Better practices for a better world
As part of their core values, their design and production process is conscious about saving water. According to the Natural Resources Defense Council, the fashion industry can pollute up to 200 tons of water for every one ton of fabric produced as large quantities are required to grow raw material, process, dye and print. “We do not use conventional cotton, as cotton is one of the thirstiest crops. Instead, we use Tencel, which is derived from Eucalyptus trees and uses 80% less water than cotton,” explained the designers and continued, “We also use Linen, which requires less water, as well as Cupro, which is made from reclaimed cotton linter (bio-utility waste) and is converted through a closed loop process.”
They’re also aware that dyeing is one of the most toxic practices in the global fashion supply chain. Sulfur, copper, arsenic, lead and mercury are just some of the chemicals found in the colors and that end up in wastewater. “For this reason, we dye our fabrics locally in LA and our dye house uses Global Organic Textile Standard (GOTS-certified) dyes for lower impact processing,” assured the brand. In addition, Left Edit resists the use of virgin polyester / plastic. Their buttons are sourced from Panama and made from Corozo nut, a seed from the Tagua Palm and as far as their zipper taps go, they are made using 100% recycled REPREVE yarn, derived from recycled plastic bottles. It is also great to know that their garments’ interlining (which goes in the inside of a collar or the waistband of a skirt) is made of 100% recycled polyester fiber.

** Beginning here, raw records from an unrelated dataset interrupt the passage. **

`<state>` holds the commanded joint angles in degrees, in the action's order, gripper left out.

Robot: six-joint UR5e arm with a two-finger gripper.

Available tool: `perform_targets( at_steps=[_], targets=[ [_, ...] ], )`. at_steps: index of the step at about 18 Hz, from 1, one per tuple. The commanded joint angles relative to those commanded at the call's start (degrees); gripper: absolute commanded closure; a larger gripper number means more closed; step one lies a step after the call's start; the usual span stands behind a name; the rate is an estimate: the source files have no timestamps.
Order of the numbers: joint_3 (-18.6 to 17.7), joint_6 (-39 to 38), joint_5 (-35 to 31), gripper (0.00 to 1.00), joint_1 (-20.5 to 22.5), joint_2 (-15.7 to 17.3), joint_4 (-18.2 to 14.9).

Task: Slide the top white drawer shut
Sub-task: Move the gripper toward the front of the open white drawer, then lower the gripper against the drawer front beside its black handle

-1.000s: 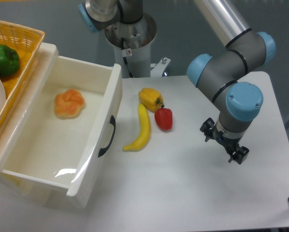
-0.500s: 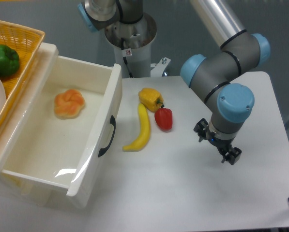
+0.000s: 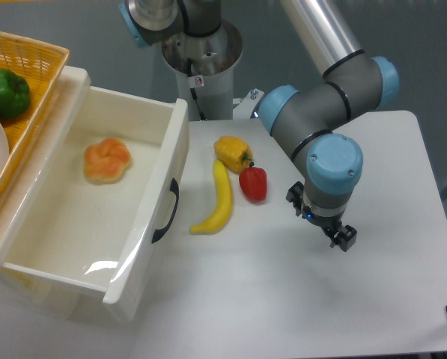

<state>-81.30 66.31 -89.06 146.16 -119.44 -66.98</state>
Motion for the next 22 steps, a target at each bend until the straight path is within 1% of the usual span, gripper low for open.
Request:
perform_targets(
  at_steps=[2,4,5,6,8,10,11,13,14,15,17,18,20,22],
  targets=[
    [0.1,-6.4,2.6,0.11,0.0,-0.1,0.1],
    [-0.2,-9.7,4.3,0.32,0.1,-0.2,0.1],
    [-0.8,-10.4,6.1,0.45,0.2,-0.2,0.1],
    [-1.7,-10.4,7.4,0.54,0.4,0.1,0.1],
    [-2.5,-10.8,10.9,0.56,0.5,0.3,0.0],
    [-2.6,-12.2,13.2,0.61,0.6,0.3,0.0],
    [-2.6,-13.2,15.2,0.61,0.6,0.2,-0.3],
    [-3.4,-15.5,20.4,0.82,1.3,0.3,-0.3],
    [-3.7,-17.1,21.5,0.93,1.2,0.5,-0.3],
    [-3.8,-18.8,21.6,0.99,1.1,0.7,-0.3],
    [-3.9,-22.5,23.2,1.0,0.5,1.1,-0.5],
    [-4.0,-23.1,24.6,1.0,0.2,1.3,-1.0],
    [-5.5,-23.1,29.0,1.0,-0.1,1.9,-3.2],
    [-6.4,-23.3,31.7,1.0,-0.4,3.5,-4.1]
  ],
)
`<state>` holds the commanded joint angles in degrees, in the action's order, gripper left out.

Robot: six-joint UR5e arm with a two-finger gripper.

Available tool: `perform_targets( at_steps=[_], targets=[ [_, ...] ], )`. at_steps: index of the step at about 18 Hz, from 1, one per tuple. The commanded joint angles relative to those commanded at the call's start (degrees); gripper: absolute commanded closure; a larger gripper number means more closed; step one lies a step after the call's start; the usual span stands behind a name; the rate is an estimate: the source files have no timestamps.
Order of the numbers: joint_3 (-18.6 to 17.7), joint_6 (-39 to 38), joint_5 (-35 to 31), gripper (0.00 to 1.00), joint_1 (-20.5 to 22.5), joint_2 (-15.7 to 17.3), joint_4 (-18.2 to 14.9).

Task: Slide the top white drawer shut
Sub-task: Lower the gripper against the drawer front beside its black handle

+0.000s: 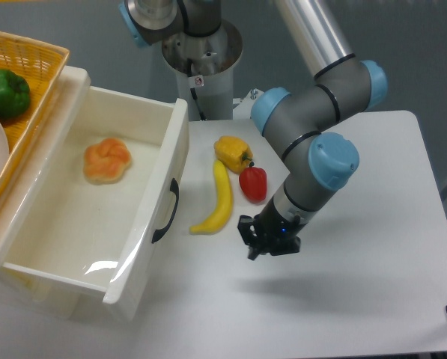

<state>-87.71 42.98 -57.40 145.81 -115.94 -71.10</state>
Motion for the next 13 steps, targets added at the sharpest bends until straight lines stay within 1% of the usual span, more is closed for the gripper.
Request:
perform_targets(
  at_steps=[2,4,7,13],
  targets=[
    [-0.5,-0.2,1.2,1.0,-0.8,0.7,-1.5],
    [-0.4,-1.0,2.9,1.0,-0.9,2.5,-3.6],
    [-0.4,-2.5,5.3,1.0,-1.0,3.6,-3.9],
    [-0.4,-3.2,5.3,1.0,-2.4,4.1,-4.4]
  ],
)
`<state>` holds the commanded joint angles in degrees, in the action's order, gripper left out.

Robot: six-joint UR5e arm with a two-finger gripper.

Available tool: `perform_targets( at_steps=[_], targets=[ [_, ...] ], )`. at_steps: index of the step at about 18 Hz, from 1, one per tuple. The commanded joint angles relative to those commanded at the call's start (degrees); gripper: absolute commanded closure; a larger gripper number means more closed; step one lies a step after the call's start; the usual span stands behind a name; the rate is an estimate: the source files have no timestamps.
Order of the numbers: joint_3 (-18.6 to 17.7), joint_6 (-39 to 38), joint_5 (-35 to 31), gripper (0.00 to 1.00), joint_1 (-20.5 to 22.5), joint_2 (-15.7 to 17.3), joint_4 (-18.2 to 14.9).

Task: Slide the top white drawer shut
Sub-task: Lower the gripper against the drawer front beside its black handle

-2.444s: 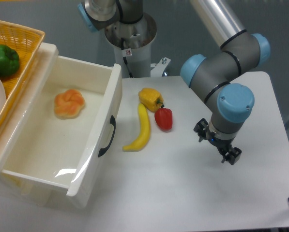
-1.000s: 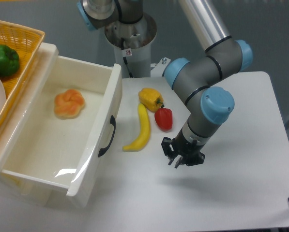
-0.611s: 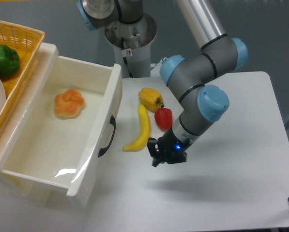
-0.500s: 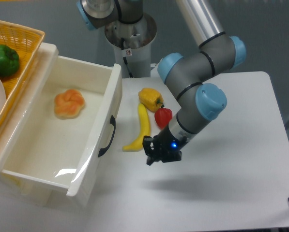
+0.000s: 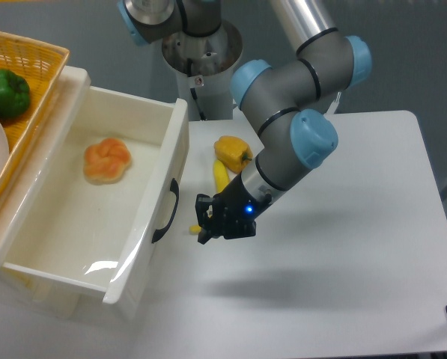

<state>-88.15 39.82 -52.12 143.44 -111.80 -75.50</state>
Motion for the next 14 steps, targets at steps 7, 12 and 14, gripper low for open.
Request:
perform_targets(
  at_steps=[7,12,14],
  targets=[
    [0.0,-0.7,0.0,1.0,-1.8,0.5,-1.8],
    [0.1,-0.7,-0.1,1.0,-1.9,1.0,-3.2],
    [0.1,-0.7,-0.2,1.0,-1.9,1.3,-3.8]
  ],
)
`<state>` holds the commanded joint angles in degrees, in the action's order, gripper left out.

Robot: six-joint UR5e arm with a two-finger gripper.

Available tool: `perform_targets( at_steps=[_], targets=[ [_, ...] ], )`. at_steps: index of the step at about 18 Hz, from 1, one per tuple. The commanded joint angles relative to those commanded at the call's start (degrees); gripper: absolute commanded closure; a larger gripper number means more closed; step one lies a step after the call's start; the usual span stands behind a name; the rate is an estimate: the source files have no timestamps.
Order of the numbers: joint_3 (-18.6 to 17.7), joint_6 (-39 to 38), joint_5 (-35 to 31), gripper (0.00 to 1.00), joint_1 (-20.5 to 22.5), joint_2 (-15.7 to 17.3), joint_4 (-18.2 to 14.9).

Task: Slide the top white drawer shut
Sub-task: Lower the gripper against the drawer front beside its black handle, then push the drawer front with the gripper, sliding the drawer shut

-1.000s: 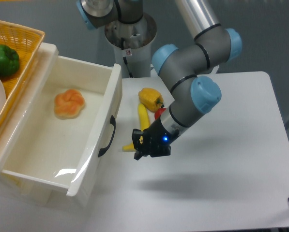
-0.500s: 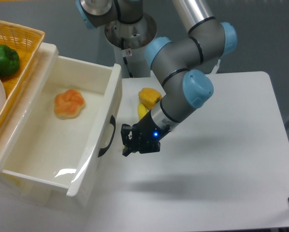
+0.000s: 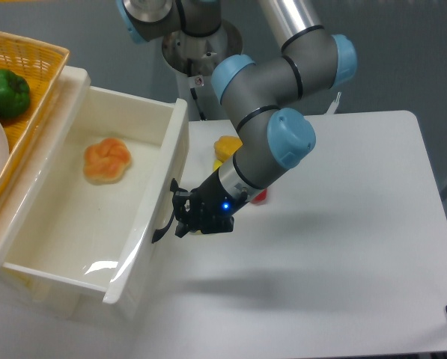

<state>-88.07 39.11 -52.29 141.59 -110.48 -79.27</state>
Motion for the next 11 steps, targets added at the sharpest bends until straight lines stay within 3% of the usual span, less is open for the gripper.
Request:
perform_targets(
  at_steps=[11],
  targets=[
    [-0.1,0.1,0.0,1.0,-0.9,1.1,-2.3]
  ],
)
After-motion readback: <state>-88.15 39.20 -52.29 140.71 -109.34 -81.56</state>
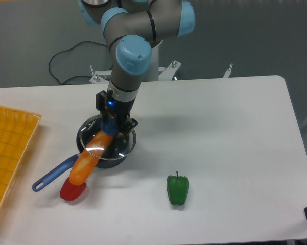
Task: Close the pot lid
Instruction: 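Lower the glass lid onto the rim of the black pot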
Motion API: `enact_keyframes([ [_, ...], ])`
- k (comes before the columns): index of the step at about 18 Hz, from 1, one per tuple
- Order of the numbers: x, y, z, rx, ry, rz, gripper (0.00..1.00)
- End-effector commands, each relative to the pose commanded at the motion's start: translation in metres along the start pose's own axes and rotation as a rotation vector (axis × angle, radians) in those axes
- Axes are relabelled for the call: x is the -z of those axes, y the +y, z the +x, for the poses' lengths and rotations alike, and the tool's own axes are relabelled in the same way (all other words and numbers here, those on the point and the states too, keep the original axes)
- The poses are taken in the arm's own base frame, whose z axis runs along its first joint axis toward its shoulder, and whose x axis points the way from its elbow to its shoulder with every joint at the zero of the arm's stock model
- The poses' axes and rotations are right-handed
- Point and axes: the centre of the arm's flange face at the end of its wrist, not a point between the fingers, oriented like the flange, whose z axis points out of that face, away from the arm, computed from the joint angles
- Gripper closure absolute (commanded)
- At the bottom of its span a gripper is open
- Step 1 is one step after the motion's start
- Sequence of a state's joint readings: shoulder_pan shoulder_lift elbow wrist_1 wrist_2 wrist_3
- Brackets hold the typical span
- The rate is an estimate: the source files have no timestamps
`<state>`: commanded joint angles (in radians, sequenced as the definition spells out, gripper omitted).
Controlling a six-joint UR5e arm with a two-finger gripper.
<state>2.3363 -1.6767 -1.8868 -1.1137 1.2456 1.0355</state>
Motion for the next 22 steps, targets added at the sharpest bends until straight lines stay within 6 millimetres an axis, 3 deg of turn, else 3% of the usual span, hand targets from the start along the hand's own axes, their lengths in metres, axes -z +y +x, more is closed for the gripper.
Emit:
enact_keyframes([
  [22,-0.0056,0.0005,0.0103,-0.035,-0.07,-0.028,0.52],
])
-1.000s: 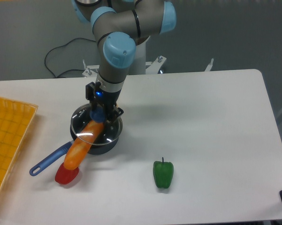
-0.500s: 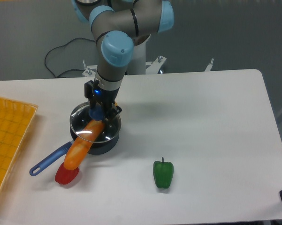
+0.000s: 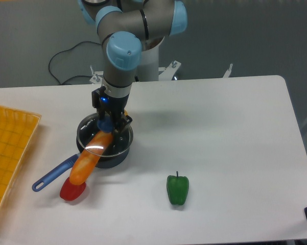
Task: Close the pot lid
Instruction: 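Lower the glass lid onto the rim of the black pot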
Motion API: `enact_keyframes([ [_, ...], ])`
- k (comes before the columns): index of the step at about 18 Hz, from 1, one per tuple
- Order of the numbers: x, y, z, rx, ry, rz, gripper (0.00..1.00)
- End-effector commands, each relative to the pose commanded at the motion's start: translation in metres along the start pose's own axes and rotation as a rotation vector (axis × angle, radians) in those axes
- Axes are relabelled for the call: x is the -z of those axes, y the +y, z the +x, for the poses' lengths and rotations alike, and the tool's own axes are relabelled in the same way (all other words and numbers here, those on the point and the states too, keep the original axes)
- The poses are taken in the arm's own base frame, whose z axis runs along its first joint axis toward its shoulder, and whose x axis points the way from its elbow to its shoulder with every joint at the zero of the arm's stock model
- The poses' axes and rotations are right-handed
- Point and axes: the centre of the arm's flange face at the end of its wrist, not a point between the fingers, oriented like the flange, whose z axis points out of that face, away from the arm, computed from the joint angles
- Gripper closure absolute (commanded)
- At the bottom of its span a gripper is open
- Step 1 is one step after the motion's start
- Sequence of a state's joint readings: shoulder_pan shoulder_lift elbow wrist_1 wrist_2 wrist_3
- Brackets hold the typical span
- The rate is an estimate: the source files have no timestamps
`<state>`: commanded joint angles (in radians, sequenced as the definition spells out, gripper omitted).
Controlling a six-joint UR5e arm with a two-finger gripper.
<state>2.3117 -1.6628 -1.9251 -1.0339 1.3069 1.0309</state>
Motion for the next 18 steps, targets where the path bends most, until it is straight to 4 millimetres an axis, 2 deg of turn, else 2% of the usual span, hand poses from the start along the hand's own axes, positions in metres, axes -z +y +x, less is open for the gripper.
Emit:
enact_keyframes([
  [18,-0.005,-0.012,0.016,-0.048,-0.028,-0.051,0.52],
])
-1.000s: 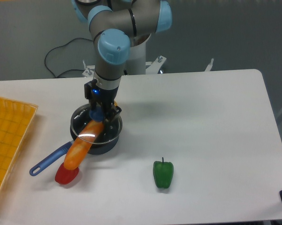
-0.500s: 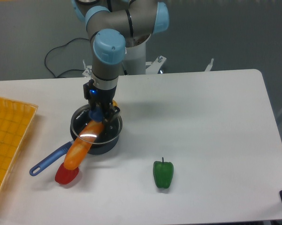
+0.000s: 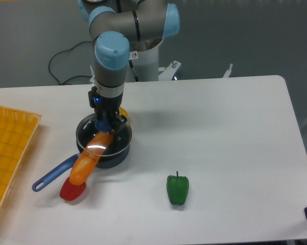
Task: Close the pot lid
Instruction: 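Lower the glass lid onto the rim of the black pot, then press the lid down onto the pot and hold still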
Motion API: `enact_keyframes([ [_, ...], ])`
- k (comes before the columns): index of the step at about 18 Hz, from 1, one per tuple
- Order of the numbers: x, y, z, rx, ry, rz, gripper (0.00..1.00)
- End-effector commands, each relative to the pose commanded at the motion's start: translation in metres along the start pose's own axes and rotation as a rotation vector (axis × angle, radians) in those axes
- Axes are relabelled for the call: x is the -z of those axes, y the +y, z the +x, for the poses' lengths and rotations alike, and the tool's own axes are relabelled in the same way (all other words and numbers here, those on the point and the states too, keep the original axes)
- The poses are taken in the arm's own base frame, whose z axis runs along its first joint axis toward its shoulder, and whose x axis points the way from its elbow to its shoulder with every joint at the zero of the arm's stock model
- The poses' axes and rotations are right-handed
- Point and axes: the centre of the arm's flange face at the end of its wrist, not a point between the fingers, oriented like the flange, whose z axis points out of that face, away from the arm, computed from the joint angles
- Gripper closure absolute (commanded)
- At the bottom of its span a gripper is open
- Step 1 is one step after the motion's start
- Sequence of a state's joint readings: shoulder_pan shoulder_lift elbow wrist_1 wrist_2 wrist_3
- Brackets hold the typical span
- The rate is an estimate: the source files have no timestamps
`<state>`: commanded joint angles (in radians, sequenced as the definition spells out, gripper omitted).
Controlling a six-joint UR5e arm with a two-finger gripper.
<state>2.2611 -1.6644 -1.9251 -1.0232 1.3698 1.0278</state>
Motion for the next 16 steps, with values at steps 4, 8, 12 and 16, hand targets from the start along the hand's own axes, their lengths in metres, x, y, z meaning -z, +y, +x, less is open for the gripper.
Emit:
enact_keyframes([
  [4,0.0,-0.005,0.005,-0.007,-0.002,0.003,0.52],
  [8,-0.004,-0.006,0.009,-0.003,0.002,0.001,0.52],
  [12,-0.012,-0.005,0.016,-0.014,0.001,-0.02,0.52],
  [16,-0.014,-0.004,0.018,-0.006,0.0,-0.019,0.52],
])
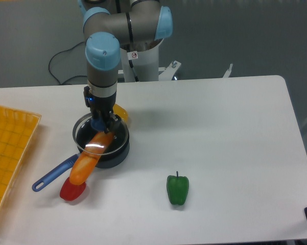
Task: Close the pot lid
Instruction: 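Press the lid down onto the pot and hold still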
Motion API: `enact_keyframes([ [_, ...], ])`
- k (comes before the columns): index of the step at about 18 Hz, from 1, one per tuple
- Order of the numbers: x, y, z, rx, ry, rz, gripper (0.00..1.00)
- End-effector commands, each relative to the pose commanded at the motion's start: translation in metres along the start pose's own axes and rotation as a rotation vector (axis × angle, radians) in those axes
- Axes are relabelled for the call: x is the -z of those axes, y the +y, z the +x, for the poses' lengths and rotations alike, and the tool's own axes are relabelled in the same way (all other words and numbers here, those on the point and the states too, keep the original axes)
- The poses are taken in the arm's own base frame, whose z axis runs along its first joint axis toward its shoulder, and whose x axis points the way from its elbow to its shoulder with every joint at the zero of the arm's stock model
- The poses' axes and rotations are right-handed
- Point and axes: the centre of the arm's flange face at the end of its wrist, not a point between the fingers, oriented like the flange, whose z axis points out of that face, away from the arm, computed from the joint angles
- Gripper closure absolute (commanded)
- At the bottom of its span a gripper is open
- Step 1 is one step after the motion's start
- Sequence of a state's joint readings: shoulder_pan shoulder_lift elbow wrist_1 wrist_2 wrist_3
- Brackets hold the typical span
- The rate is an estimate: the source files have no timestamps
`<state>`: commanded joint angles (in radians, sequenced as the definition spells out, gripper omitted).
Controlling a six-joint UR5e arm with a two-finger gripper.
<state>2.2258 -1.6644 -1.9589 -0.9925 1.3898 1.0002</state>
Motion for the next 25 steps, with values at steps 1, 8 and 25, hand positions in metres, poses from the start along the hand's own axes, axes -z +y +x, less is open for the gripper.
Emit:
enact_keyframes([
  [1,-0.0006,-0.0001,-0.0003,0.003,0.0,0.0,0.52],
  [8,-0.0049,-0.0012,-0.0022,0.004,-0.005,0.003,0.52],
  [25,-0.0088,-0.0031,-0.0023,0.003,-0.002,0.0,0.52],
])
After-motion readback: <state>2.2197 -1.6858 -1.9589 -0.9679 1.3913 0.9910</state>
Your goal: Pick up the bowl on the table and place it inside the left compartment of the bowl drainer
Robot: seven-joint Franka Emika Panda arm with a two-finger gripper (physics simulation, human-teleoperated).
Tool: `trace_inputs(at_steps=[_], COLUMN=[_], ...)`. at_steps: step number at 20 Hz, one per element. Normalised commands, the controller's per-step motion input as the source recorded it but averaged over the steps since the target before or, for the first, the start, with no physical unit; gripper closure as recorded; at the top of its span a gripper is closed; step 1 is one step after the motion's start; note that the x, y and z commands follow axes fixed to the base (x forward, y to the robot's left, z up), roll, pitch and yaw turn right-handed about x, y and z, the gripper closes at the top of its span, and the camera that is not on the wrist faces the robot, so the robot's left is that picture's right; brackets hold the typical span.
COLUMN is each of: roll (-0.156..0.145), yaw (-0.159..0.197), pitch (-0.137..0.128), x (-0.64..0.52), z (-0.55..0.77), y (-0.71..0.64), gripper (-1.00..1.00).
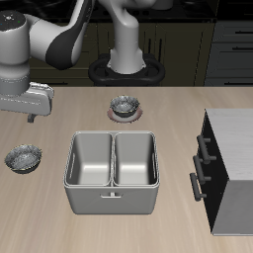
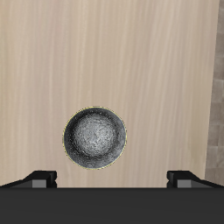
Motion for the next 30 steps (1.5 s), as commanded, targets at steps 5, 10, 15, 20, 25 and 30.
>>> trace_inputs(at_steps=[5, 10, 15, 20, 25, 30], roll=[-0.022, -0.017, -0.031, -0.010, -0.006, -0.007], yaw=[-0.006, -0.007, 0.001, 0.001, -0.002, -0.004], pitch=[0.024, 0.006, 0.025, 0.025, 0.035, 0.039], x=[-0.04, -0.04, -0.04, -0.02, 0.02, 0.00], z=[-0.26, -0.16, -0.27, -0.30, -0.28, -0.35], y=[-0.15, -0.09, -0.13, -0.09, -0.03, -0.01], gripper=[-1.00, -1.00, -1.00, -1.00, -1.00, -1.00])
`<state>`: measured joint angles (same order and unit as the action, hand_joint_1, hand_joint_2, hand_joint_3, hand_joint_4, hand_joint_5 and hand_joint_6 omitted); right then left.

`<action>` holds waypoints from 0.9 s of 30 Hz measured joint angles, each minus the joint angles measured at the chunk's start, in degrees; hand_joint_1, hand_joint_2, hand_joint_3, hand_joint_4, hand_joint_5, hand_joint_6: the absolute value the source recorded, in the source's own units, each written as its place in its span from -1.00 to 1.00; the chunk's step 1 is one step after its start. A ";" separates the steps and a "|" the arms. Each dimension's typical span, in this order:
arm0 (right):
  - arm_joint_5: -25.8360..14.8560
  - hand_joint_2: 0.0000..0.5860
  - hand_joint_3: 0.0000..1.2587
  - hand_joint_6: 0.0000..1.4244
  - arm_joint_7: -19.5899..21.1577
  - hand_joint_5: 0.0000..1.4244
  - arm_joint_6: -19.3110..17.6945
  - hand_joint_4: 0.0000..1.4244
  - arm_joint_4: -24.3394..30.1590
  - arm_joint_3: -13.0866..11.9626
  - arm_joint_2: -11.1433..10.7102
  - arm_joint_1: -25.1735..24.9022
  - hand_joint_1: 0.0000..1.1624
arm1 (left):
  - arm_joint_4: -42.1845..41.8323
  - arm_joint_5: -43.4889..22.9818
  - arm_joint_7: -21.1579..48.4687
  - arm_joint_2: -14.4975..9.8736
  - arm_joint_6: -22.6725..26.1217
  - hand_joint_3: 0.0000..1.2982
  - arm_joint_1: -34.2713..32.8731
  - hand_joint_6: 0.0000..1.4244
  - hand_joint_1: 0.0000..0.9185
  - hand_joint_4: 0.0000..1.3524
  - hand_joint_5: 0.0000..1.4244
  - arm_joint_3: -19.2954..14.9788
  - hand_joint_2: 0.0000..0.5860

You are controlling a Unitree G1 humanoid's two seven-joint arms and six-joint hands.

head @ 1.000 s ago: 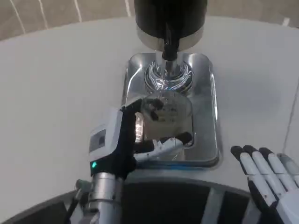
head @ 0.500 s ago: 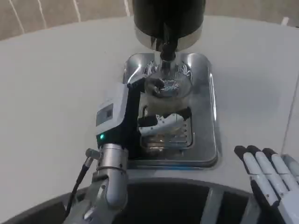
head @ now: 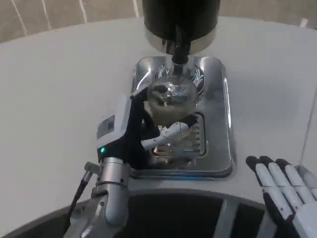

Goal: Grasp the cup under the faucet to collect the drink, then remove the cup.

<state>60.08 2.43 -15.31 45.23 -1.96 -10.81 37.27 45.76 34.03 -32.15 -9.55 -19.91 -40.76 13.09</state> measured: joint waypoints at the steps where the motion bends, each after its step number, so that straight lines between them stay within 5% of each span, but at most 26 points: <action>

Sustainable materials: the challenge
Eco-friendly material is great but it is not easy to source: “The problem is due to limited options that exist, as well as the high minimums that fabrics suppliers require.” Unfortunately, they’ve also encountered that not many investors are willing to invest in material development and therefore new innovative solutions are slow to come by.
Building a community
Coming from a marketing and journalism background, neither of them have a formal design education, but they like to think of this first collection as their diploma. They’ve also created a support group of sorts that have helped them build a better business. “This is where Kestrel’s background comes in clutch”, said Holly, “Through the relationships she has built at Conscious Chatter, many of the brands she has connected with have been more than willing to lend a hand. It all stems from a place of invested interest and dedication to the progression of the industry.”
They acknowledge that of brands like Whimsy and Row, Back Beat Co, Sotela and Tradlands have been a huge part of their success. They’ve been honest about their struggles, their learnings and even shared their key manufacturing vendors they trusted to keep them from making the same mistakes. In the end, “finding time for connecting with others as well as ourselves in this busy world is our key to being well-rounded.”
On a final note…
They can’t call themselves fully sustainable, but they’re on the right track. “We are entirely aware of the fact that by creating a product, we are going to be creating an impact. For us, it’s about constantly striving to further reduce it. Also, there is no ‘sustainable’ label or certification — it doesn’t exist, and we actually believe that the definition of sustainability should constantly be evolving as the industry at large learns more.”